WHAT YOU WILL DO »
Restate the data below word for word, and let no image into your version.

INFORMATION PROVIDED »
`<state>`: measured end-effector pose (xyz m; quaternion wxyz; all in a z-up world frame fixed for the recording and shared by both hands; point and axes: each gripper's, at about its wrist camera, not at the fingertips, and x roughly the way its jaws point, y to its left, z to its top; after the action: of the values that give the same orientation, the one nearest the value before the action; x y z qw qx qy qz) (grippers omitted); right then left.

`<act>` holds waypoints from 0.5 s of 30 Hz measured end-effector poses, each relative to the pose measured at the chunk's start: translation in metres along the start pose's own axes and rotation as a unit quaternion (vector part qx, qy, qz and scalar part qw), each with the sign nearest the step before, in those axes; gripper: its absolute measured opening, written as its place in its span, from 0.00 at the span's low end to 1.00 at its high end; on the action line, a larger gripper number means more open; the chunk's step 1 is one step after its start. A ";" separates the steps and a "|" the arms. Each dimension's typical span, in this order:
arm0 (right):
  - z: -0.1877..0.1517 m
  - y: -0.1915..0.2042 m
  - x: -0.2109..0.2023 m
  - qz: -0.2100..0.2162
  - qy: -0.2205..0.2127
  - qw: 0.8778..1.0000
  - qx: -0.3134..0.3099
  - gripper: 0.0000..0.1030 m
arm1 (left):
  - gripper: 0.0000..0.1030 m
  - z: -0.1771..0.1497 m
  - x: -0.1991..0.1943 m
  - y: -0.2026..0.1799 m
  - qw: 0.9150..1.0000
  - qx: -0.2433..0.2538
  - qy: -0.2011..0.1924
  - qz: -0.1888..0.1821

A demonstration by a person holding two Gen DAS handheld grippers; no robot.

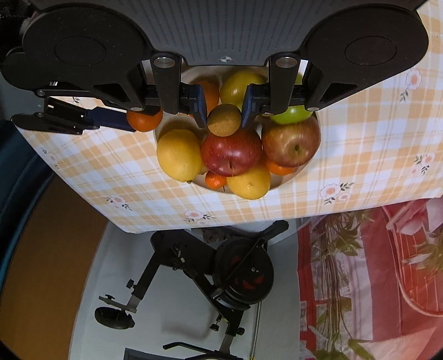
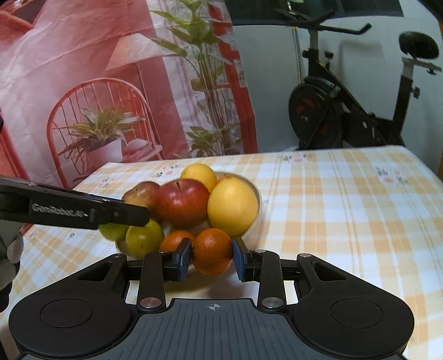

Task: Organize fruits
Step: 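Carry the brown fruit and tangerine onto the plate with both grippers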

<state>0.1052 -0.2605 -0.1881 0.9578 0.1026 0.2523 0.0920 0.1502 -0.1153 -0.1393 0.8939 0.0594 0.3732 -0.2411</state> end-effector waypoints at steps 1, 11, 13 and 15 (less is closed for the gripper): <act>0.003 0.001 0.002 0.000 0.000 1.000 -0.005 0.29 | 0.28 0.002 0.002 0.000 1.000 0.001 0.001 0.000; 0.008 0.007 0.020 0.002 0.008 1.000 -0.027 0.29 | 0.28 0.003 0.014 0.004 1.000 0.002 0.018 0.002; 0.008 0.007 0.021 0.002 0.008 1.000 -0.025 0.29 | 0.28 0.004 0.016 0.005 1.000 0.001 0.020 0.000; 0.008 0.007 0.021 0.001 0.007 1.000 -0.025 0.29 | 0.28 0.004 0.017 0.005 1.000 0.001 0.020 0.001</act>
<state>0.1267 -0.2502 -0.1896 0.9580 0.0784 0.2569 0.1003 0.1654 -0.1187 -0.1484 0.8863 0.0659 0.3907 -0.2396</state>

ANSWER SPACE »
`<state>`: measured end-effector pose (xyz m; quaternion wxyz; all in a z-up world frame fixed for the recording and shared by both hands; point and axes: each gripper's, at about its wrist camera, not at the fingertips, and x roughly the way its jaws point, y to its left, z to its top; after the action: of the values that give the same orientation, the one nearest the value before the action; x y z qw qx qy qz) (grippers omitted); right then left.

`<act>` holds waypoints from 0.5 s of 30 Hz measured end-effector poses, each relative to the pose measured at the chunk's start: translation in metres along the start pose's own axes and rotation as a unit quaternion (vector part qx, qy, qz and scalar part qw), each with the sign nearest the step before, in those axes; gripper: its absolute measured opening, written as its place in its span, from 0.00 at the span's low end to 1.00 at its high end; on the action line, a larger gripper number means more open; the chunk's step 1 is one step after its start. A ";" separates the steps and a "|" the arms. Each dimension's typical span, in this order:
arm0 (right):
  - z: -0.1877..0.1517 m
  - y: -0.1915..0.2042 m
  - x: -0.2109..0.2023 m
  - qz: -0.2100..0.2162
  - qy: -0.2205..0.2127
  - qw: 0.8778..1.0000
  - qx: -0.3134..0.3099
  - gripper: 0.0000..0.1030 m
arm1 (left):
  - gripper: 0.0000..0.1030 m
  - z: -0.1771..0.1497 m
  - x: -0.1991..0.1943 m
  - y: -0.2026..0.1799 m
  - qw: 0.9150..1.0000
  - qx: -0.2433..0.2538
  - qy: -0.2011..0.1924
  - qz: -0.1888..0.1821

A demonstration by a person holding two Gen DAS handheld grippers; no robot.


Task: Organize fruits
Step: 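Carry the brown fruit and tangerine onto the plate with both grippers
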
<state>0.1052 -0.2605 -0.1881 0.9578 0.1026 0.2523 0.0920 0.1502 -0.1153 -0.1393 0.8939 0.0594 0.3732 -0.2411</state> end-effector waypoints at steps 1, 11, 13 and 15 (less is closed for the gripper): <act>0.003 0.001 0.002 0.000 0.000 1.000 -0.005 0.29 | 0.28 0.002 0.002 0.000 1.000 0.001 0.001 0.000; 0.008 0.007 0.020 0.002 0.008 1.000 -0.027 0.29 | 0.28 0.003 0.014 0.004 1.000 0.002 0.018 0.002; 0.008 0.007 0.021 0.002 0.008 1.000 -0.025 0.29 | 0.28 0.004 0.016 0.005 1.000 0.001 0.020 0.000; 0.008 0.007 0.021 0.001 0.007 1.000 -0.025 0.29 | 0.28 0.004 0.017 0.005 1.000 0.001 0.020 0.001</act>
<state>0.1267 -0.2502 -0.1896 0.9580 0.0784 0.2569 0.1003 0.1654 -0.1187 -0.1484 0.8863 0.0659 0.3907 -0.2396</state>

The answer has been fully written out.